Exercise
In the listing below, report how many lines include the string "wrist", giving only that number.

Exercise data
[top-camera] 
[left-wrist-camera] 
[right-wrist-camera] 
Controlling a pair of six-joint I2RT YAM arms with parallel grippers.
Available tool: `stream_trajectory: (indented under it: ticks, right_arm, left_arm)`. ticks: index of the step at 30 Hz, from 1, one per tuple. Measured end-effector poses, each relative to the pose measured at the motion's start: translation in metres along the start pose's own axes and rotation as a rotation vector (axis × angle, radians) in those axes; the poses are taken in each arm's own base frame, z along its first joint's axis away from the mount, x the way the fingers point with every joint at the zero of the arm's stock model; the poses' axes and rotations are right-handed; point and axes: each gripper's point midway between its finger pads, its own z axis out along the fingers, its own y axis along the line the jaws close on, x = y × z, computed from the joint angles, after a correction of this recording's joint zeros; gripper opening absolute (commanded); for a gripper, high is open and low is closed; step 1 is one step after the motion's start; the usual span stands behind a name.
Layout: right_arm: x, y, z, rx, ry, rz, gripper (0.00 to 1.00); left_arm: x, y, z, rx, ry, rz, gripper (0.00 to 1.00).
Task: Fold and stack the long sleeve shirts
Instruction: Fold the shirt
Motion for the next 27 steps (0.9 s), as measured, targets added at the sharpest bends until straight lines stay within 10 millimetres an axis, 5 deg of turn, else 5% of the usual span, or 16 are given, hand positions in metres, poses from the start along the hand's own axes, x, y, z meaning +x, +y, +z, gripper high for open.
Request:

Your solution
2